Exercise description - Copy the line with "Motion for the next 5" and all lines following it through the last line of the entries, exactly as written.

Stored entries:
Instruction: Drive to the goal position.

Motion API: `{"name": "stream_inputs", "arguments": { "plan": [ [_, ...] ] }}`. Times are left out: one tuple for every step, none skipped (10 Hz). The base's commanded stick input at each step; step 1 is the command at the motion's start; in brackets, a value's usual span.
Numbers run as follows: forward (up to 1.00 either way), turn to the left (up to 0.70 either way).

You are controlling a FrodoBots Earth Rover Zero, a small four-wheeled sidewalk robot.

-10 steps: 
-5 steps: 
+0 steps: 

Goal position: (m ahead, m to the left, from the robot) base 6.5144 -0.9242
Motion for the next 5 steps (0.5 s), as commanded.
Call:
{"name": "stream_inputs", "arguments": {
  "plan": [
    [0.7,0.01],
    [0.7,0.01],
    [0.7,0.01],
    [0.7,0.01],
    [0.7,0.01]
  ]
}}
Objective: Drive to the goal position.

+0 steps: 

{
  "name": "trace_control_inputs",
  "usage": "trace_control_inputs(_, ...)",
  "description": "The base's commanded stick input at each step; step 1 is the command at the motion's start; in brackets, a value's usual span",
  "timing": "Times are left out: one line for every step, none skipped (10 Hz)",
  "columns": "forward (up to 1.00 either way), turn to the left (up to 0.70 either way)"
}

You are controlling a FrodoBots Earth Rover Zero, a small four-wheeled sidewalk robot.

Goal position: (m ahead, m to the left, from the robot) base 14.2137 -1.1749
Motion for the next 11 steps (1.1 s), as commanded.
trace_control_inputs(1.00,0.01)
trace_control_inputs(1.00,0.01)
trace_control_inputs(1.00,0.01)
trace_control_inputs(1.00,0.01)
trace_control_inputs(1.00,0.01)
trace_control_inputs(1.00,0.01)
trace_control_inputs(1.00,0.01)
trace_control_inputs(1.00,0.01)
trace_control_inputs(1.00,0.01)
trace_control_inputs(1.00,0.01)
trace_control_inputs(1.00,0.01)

Answer area -
Motion for the next 5 steps (0.5 s), as commanded.
Call:
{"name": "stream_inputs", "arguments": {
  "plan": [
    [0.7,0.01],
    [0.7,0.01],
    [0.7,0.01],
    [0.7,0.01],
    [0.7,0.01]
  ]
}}
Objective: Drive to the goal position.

+0 steps: 

{
  "name": "trace_control_inputs",
  "usage": "trace_control_inputs(_, ...)",
  "description": "The base's commanded stick input at each step; step 1 is the command at the motion's start; in brackets, a value's usual span",
  "timing": "Times are left out: one line for every step, none skipped (10 Hz)",
  "columns": "forward (up to 1.00 either way), turn to the left (up to 0.70 either way)"
}

You are controlling a FrodoBots Earth Rover Zero, a small four-wheeled sidewalk robot.

Goal position: (m ahead, m to the left, from the robot) base 14.2137 -1.1749
Motion for the next 11 steps (1.1 s), as commanded.
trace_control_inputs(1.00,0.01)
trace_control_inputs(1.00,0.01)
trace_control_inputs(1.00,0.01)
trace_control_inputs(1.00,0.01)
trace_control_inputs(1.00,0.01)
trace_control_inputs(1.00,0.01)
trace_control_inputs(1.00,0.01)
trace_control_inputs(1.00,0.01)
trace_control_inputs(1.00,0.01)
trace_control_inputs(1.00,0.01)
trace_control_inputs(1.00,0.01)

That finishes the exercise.